Find all the lines in the entries below that hold the word "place" and copy them.
§
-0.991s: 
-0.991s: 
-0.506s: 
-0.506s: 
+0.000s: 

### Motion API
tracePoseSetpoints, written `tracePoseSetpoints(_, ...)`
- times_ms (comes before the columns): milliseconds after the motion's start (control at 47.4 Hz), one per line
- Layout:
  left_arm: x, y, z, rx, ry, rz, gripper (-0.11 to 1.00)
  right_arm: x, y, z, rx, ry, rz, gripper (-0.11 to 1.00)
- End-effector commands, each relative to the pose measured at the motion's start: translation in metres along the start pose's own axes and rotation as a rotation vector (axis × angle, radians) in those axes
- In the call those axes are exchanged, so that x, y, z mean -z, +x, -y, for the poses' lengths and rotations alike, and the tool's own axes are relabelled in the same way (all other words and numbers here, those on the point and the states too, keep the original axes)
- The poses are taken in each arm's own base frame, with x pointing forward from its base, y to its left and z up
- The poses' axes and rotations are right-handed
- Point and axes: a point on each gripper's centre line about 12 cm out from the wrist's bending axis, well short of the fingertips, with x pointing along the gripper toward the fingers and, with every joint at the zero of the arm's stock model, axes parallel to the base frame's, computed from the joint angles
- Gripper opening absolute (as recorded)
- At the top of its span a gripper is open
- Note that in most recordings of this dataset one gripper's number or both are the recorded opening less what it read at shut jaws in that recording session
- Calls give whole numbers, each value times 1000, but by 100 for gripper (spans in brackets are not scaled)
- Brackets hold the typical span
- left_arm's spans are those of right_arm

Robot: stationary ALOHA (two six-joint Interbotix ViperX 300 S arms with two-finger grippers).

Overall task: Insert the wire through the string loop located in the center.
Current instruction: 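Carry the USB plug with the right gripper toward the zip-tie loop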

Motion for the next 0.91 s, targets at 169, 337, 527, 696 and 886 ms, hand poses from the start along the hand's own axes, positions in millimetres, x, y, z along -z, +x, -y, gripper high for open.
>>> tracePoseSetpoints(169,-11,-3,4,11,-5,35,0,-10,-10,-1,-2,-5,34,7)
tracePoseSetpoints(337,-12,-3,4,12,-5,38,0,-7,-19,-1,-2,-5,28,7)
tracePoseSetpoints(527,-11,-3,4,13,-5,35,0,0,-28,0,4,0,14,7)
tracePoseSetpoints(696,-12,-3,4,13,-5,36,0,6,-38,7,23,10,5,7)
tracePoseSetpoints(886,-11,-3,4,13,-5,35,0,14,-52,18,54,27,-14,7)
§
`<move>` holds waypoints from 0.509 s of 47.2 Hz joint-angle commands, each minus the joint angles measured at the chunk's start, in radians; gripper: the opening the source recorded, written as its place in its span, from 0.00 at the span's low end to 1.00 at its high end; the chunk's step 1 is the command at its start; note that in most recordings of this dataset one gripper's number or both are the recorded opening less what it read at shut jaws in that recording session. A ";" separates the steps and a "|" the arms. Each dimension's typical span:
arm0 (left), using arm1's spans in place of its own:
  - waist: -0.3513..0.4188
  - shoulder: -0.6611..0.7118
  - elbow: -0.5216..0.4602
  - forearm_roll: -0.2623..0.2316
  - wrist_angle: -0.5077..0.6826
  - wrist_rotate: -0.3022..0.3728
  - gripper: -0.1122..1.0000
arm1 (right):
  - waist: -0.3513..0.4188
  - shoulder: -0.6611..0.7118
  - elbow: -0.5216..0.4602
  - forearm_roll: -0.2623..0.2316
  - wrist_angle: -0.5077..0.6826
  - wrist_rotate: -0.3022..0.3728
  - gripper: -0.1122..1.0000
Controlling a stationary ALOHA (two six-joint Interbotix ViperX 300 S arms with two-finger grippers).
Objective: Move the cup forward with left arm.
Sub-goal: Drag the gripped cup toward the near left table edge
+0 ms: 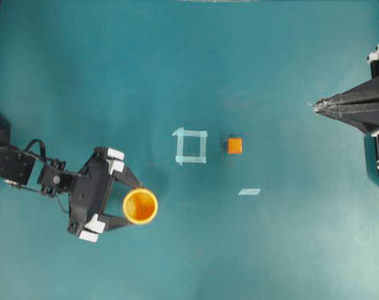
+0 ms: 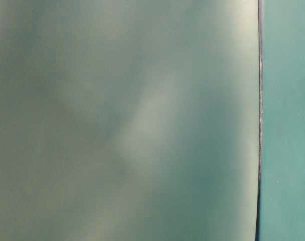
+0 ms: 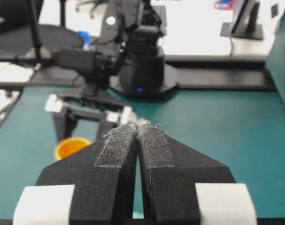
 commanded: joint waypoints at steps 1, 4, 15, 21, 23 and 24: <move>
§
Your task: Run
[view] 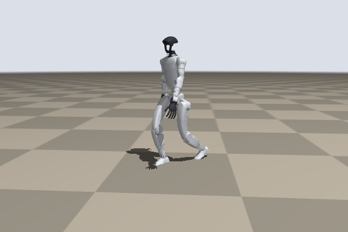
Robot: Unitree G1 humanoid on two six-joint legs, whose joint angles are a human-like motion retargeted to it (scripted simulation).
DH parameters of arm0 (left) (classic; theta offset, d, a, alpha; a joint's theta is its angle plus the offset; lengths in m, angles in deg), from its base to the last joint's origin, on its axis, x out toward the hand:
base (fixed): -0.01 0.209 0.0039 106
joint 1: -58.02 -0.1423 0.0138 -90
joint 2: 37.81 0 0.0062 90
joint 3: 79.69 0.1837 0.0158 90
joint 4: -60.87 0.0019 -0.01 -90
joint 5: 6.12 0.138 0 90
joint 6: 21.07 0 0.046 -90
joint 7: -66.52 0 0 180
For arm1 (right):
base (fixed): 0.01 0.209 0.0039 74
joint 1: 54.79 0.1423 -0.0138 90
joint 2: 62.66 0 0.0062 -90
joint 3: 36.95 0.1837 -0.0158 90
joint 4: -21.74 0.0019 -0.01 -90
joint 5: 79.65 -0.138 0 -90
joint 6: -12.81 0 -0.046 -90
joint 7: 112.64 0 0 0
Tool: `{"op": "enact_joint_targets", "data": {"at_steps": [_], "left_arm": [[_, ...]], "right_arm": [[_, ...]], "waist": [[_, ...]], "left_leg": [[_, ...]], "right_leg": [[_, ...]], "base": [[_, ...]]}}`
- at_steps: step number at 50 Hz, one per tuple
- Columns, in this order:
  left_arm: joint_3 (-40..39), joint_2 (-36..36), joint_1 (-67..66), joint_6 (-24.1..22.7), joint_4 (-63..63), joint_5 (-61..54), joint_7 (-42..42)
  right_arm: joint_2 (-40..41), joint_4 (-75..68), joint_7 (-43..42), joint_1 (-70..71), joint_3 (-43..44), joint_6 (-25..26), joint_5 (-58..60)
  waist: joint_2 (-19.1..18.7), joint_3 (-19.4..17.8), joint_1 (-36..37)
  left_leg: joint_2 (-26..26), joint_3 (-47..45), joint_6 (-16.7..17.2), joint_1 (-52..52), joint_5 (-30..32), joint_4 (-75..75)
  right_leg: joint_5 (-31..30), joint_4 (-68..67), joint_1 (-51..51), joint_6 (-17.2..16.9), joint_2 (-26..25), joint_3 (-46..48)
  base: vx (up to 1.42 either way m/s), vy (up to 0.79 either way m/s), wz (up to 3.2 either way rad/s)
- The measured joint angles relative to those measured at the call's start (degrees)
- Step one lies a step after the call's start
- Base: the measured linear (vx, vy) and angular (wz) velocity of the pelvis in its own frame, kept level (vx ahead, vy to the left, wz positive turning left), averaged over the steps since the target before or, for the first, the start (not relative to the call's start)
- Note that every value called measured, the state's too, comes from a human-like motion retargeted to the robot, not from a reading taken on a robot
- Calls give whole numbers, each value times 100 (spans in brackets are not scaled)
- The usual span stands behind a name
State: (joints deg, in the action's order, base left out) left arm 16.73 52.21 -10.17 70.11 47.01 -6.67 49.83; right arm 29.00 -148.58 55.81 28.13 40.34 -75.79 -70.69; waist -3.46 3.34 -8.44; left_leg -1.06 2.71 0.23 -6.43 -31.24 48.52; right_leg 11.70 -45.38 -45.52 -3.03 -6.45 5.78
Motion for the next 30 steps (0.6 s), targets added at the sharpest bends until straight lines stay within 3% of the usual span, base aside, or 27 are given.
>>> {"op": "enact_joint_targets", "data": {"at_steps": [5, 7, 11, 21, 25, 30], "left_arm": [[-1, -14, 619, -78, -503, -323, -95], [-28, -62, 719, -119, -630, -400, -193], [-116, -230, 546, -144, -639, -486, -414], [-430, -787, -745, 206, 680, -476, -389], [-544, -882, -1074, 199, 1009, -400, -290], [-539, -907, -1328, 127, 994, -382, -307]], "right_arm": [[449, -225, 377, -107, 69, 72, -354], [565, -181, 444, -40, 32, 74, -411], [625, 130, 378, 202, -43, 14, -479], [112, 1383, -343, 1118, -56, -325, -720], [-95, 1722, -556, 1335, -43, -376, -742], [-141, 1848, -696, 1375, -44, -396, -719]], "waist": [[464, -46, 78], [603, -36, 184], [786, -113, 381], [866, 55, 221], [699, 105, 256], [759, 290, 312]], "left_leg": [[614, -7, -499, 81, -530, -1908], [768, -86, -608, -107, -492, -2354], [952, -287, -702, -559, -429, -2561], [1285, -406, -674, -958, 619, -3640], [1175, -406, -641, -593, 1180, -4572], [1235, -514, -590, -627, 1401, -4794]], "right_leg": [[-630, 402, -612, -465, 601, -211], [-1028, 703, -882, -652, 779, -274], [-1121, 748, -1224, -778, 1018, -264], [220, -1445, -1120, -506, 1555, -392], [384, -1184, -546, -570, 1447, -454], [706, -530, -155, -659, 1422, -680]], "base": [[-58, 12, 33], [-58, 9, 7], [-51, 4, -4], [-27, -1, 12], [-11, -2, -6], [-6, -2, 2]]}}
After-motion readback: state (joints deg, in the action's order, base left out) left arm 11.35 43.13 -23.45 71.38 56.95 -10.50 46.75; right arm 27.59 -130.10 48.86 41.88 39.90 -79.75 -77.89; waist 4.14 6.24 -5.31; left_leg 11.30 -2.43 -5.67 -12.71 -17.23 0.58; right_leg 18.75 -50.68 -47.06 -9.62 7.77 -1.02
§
Task output:
`<move>` holds waypoints from 0.509 s of 47.2 Hz joint-angle commands, each minus the joint angles measured at the chunk's start, in radians; gripper: the opening the source recorded, written as its place in its span, from 0.00 at the span's low end to 1.00 at its high end; the chunk's step 1 is the command at its start; note that in most recordings of this dataset one gripper's number or both are the recorded opening less what it read at shut jaws in that recording session. A ";" separates the steps and a "|" the arms. Each dimension's typical span:
arm0 (left), using arm1's spans in place of its own:

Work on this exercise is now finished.